Ricordiamo semplicemente che sappiamo usare il termine essere declinandolo come verbo che indica l'esistere o il consistere, o
come copula di predicati in tutti i casi in cui vogliamo indicare qualità o forme o modi di qualcosa. E' soltanto quando lo usiamo con
l'articolo (l'essere) che tale termine prende il significato del verbo sostantivato e presenta più di una trappola: anzitutto le trappole
filosofiche del dare realtà a concetti astratti, in secondo luogo quelle linguistiche dell'omissione o dell'abbreviazione, per cui se
vogliamo indicare un vivente lo facciamo diventare semplicemente uno dei tanti enti, oppure se ci riferiamo a qualcuno o qualcosa
di non vivente lo lasciamo scambiare con un fantasma.
In tal modo ne viene compromessa la possibilità di comprensione delle opere di Severino. Sottrarci a queste trappole è possibile se
abbiamo cura, leggendo, di accompagnare la parola essere alle funzioni che assume in quanto verbo e scopriamo così che essa può
significare qualcosa che ci sta (o ci è stato o ci sarà) dinnanzi, oppure un pensiero, un concetto, un'idea che fa parte del discorso che
stiamo conducendo: nel primo caso si tratterebbe di una realtà percepibile che esiste (o è esistita o esisterà) ed è da confrontare ai
nostri sensi, e nel secondo caso di un'astrazione che merita di essere sottoposta ad esame per passare dall'astratto al concreto.

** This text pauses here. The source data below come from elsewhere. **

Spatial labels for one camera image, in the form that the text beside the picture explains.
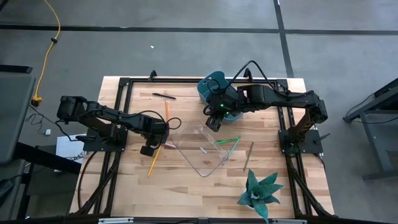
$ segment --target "concrete floor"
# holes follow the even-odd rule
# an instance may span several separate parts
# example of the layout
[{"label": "concrete floor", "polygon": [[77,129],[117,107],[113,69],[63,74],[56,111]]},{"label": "concrete floor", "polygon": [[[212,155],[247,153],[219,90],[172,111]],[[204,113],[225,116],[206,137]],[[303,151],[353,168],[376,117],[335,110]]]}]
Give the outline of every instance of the concrete floor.
[{"label": "concrete floor", "polygon": [[[394,0],[280,0],[286,29],[397,30]],[[134,27],[213,27],[277,29],[272,0],[51,0],[63,25]],[[9,1],[0,23],[55,24],[42,0]],[[39,78],[53,31],[0,30],[0,63],[28,65]],[[335,213],[343,218],[398,222],[398,179],[362,181],[377,171],[376,160],[360,124],[342,117],[353,105],[397,78],[396,36],[287,35],[294,76],[325,100],[329,119],[318,126],[331,133],[323,141],[326,175]],[[246,61],[260,63],[269,77],[286,77],[279,34],[181,32],[62,32],[40,88],[39,110],[56,119],[62,95],[96,100],[103,76],[206,76],[222,70],[234,74]],[[55,144],[61,133],[51,124],[50,137],[24,125],[21,141]],[[85,131],[79,124],[65,130]],[[56,194],[34,201],[31,216],[64,214],[69,196]]]}]

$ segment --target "cable plug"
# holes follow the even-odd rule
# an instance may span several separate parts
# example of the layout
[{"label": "cable plug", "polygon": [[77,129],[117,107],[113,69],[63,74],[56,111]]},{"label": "cable plug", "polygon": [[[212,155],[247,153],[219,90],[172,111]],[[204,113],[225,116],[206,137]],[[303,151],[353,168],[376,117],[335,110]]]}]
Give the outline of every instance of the cable plug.
[{"label": "cable plug", "polygon": [[34,95],[33,99],[30,100],[30,103],[32,106],[39,106],[41,101],[43,101],[43,98]]}]

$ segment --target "wooden table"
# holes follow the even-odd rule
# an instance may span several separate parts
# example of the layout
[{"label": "wooden table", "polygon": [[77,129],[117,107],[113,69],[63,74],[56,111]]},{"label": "wooden table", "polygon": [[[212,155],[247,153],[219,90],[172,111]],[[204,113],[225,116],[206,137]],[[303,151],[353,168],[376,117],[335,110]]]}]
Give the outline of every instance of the wooden table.
[{"label": "wooden table", "polygon": [[[98,97],[99,103],[113,108],[119,78],[104,77]],[[303,79],[289,78],[287,81],[291,91],[305,91]],[[180,129],[170,130],[170,135],[183,130],[194,119],[205,124],[207,116],[202,113],[204,106],[200,102],[196,83],[134,83],[129,113],[155,110],[165,116],[164,98],[152,96],[154,92],[177,98],[169,100],[169,113],[170,117],[177,116],[183,123]],[[294,109],[294,116],[298,122],[303,116],[303,110]],[[241,141],[229,161],[209,177],[200,177],[178,150],[167,148],[160,152],[152,175],[148,177],[153,157],[139,153],[144,139],[129,132],[126,150],[122,153],[120,161],[112,216],[260,218],[254,210],[236,203],[245,189],[248,169],[251,169],[259,179],[278,172],[276,183],[284,187],[274,194],[280,204],[267,205],[269,218],[293,218],[286,161],[280,153],[277,138],[279,129],[276,108],[244,113],[234,124],[223,125],[219,133],[221,136],[224,135],[225,139],[241,136]],[[248,169],[243,172],[252,141],[255,144]],[[81,185],[83,203],[98,185],[103,156],[103,153],[97,153],[88,164]],[[322,163],[314,155],[304,154],[303,164],[308,188],[323,207],[333,213]],[[300,191],[298,197],[300,208],[304,211]],[[105,201],[106,197],[103,197],[102,208]],[[73,198],[71,212],[76,210],[77,194]]]}]

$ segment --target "potted plant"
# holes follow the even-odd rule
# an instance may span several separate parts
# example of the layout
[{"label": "potted plant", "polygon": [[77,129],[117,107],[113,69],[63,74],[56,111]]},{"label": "potted plant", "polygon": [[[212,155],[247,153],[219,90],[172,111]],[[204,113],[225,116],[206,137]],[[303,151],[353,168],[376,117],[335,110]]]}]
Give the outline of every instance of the potted plant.
[{"label": "potted plant", "polygon": [[248,179],[246,181],[246,191],[241,195],[238,201],[240,205],[247,205],[265,219],[268,223],[267,203],[280,203],[278,199],[272,196],[277,190],[283,186],[275,184],[278,173],[272,174],[264,180],[258,182],[254,172],[249,170]]}]

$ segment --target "yellow pencil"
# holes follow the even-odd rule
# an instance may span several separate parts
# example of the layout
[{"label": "yellow pencil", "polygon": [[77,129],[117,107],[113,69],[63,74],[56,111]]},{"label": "yellow pencil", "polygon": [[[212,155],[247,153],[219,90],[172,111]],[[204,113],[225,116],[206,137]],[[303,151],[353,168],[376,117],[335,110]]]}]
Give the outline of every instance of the yellow pencil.
[{"label": "yellow pencil", "polygon": [[[169,104],[167,103],[167,100],[165,101],[165,106],[166,106],[166,121],[167,121],[167,120],[169,120]],[[161,149],[162,149],[162,146],[160,146],[158,148],[157,152],[156,152],[155,158],[154,158],[154,160],[152,162],[152,165],[150,166],[150,169],[149,169],[149,172],[148,172],[148,177],[150,177],[150,174],[152,173],[152,169],[155,166],[157,156],[159,155],[159,152],[160,152]]]}]

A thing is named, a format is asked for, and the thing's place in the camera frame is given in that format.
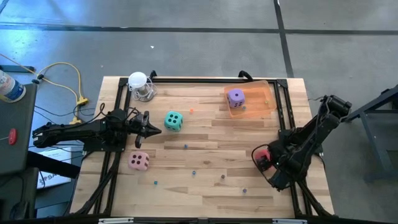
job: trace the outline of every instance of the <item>concrete floor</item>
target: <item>concrete floor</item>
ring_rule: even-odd
[[[286,29],[398,29],[398,1],[279,2]],[[9,0],[0,13],[1,24],[278,29],[272,0]],[[90,99],[87,108],[95,107],[105,75],[156,70],[165,76],[235,77],[246,70],[257,77],[287,77],[279,34],[0,30],[0,37],[0,52],[24,65],[76,65],[84,95]],[[396,35],[295,34],[287,35],[287,45],[294,77],[304,78],[309,98],[335,94],[356,109],[398,84]],[[9,62],[0,58],[0,63]],[[77,90],[71,68],[59,66],[47,75]],[[27,74],[14,77],[22,83],[33,79]],[[75,105],[72,97],[69,91],[44,83],[39,86],[36,105],[65,113]],[[313,114],[318,105],[310,102]],[[67,123],[72,117],[50,118]],[[35,114],[32,129],[46,122]],[[336,214],[397,223],[398,182],[363,181],[363,175],[376,167],[361,123],[342,124],[323,148]],[[40,191],[38,207],[66,202],[72,187],[66,184]],[[65,203],[47,207],[38,216],[61,215],[64,208]]]

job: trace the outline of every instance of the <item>translucent orange container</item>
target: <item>translucent orange container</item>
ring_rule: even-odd
[[[244,104],[238,108],[230,108],[227,93],[232,89],[241,89],[244,93]],[[276,109],[274,97],[272,97],[268,82],[256,81],[237,85],[230,85],[224,88],[225,102],[228,105],[231,118],[250,118],[253,116],[270,115]]]

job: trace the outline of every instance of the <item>wooden tabletop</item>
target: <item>wooden tabletop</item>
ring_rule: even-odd
[[[120,77],[104,77],[97,110],[112,111]],[[296,126],[311,118],[304,80],[288,78],[290,99]],[[230,119],[220,83],[159,83],[157,95],[143,103],[131,99],[130,106],[150,112],[150,122],[162,134],[149,137],[140,151],[150,156],[149,168],[142,172],[127,166],[135,135],[129,136],[122,154],[114,195],[112,216],[125,217],[293,217],[290,190],[271,188],[254,167],[250,153],[258,145],[277,139],[279,120],[271,117]],[[121,107],[124,104],[123,94]],[[166,130],[168,111],[184,117],[179,133]],[[94,192],[100,179],[103,152],[94,152],[84,160],[71,212],[77,211]],[[308,187],[333,213],[325,171],[319,158],[313,157],[308,171]],[[106,204],[108,187],[102,207]],[[299,192],[301,209],[302,197]]]

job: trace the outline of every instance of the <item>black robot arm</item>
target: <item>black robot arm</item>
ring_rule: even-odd
[[[317,202],[304,180],[312,156],[317,153],[330,132],[348,116],[350,110],[350,102],[333,95],[324,96],[318,114],[304,127],[280,130],[279,140],[266,144],[267,152],[259,153],[260,155],[255,156],[255,160],[253,158],[261,172],[271,166],[276,168],[274,175],[267,179],[268,183],[277,190],[283,190],[297,182],[317,213],[330,215]]]
[[[162,131],[151,125],[149,112],[144,114],[132,108],[135,116],[128,120],[129,114],[121,109],[108,112],[101,119],[83,124],[51,124],[33,131],[33,145],[39,148],[49,147],[60,141],[80,140],[85,143],[85,150],[115,151],[124,147],[123,142],[127,134],[137,134],[135,145],[141,147],[142,138],[148,138]]]

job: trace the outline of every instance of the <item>white paper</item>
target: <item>white paper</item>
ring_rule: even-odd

Per fare due esempi, il primo è semplice, addirittura povero, se possiamo tradurre l'espressione ?verità dell'essere? con ?verità di ciò
che è?. Il secondo si basa su di una frase del nostro filosofo (leggibile in Ritornare a Parmenide): ?L'essere è immutabile non in
quanto universale, ma in quanto essere, e pertanto è immutabile ogni aspetto dell'essere, la più irripetibile individualità non meno
dell'universale?, che può diventare quest'altra frase: ?Tutto ciò che è o esiste, è immutabile non in quanto universale, ma in quanto
consiste nella propria identità, ovvero permane identico a se stesso, e pertanto è immutabile ogni aspetto di ciò che è o esiste, la più
irripetibile individualità non meno dell'universale?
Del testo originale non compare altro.